For many problems, the steepest descent method is very slow. Although the method usually works well in the early steps, as a stationary point is approached, it descends very slowly with zigzagging phenomena. There are some ways to overcome these difficulties of zigzagging by deflecting the gradient. Rather then moving along $d=-\nabla f(x)$, we can move along $d=-D\nabla f(x)\ $([8], [9], [10], [12], [13], [14], [15], [17], [21], [22], [23], [24], [25], [31], [32], [33]) or along $d=-\nabla f(x)+g\ $([18], [19], [20], [21], [27], [29], [30]), where $D$ is an appropriate matrix, and $g$ is an appropriate vector.

In [16] Benzine and Djeghaba provided another solution to this problem by accelerating the convergence of the gradient method.

They achieved this goal by designing a new algorithm, named the epsilon steepest descent algorithm, in which the Wynn epsilon algorithm ([1], [6], [35], [36]) and exact line searches played a prominent role.

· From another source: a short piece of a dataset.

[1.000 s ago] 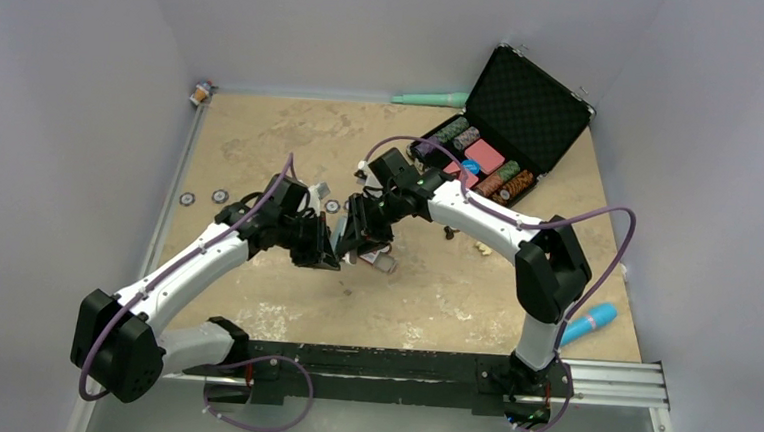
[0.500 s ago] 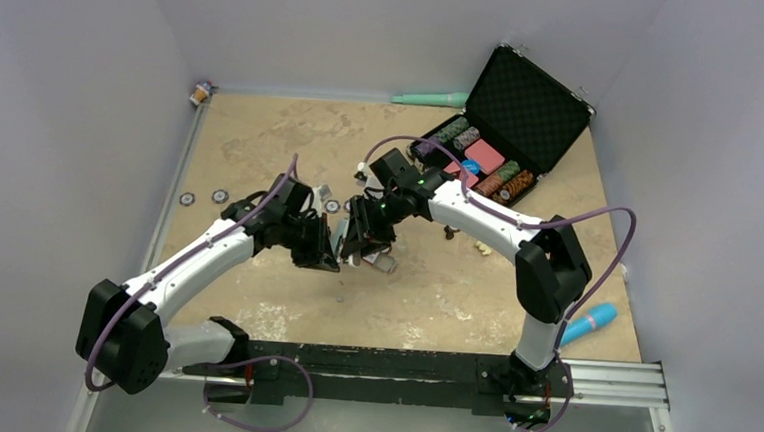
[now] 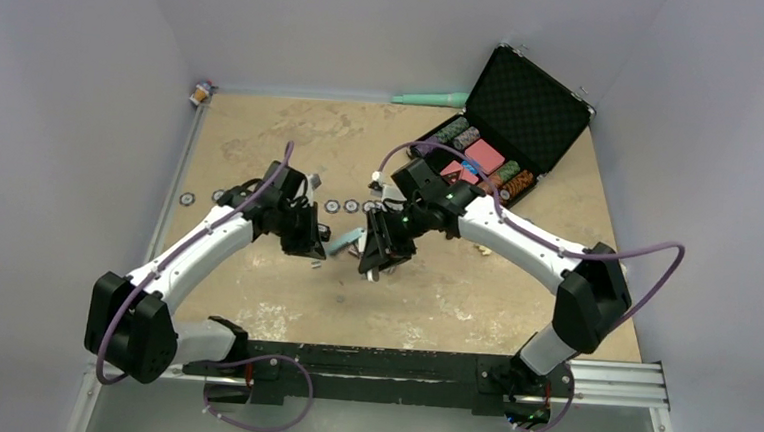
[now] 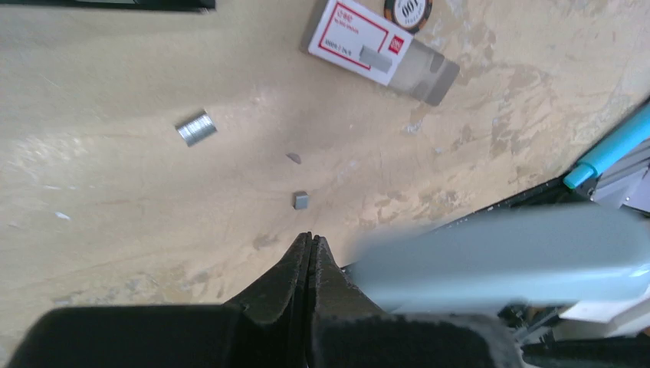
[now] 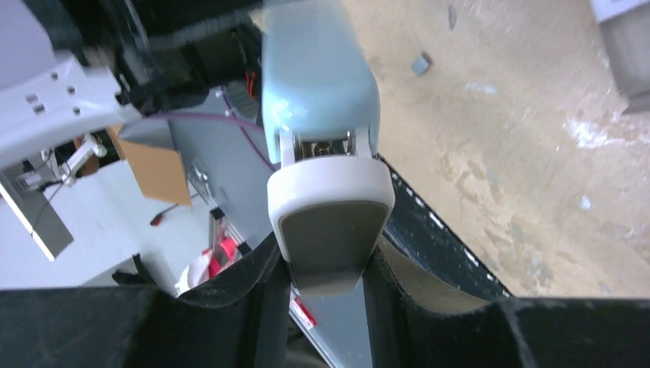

In this work we accelerate the convergence of the gradient method by using the Florent Cordellier epsilon algorithm ([11]).

We study the global convergence of the new algorithm, named the Armijo epsilon steepest descent algorithm, by using Armijo inexact line searches ([4])

2 THE EPSILON ALGORITHM

The Epsilon Algorithm is due to P. Wynn ([35], [36]).
Given a sequence $\left\{ x_{k}\right\} _{k\in \mathbb {N}},\ x_{k}\in \mathbb {R} ^{n}.\ $The coordinates of $x_{k}$ will be noted as follows:

\[ x_{k}=(x_{k}^{1},x_{k}^{2},...,x_{k}^{i},...,x_{k}^{n})\in \mathbb {R}^{n} \]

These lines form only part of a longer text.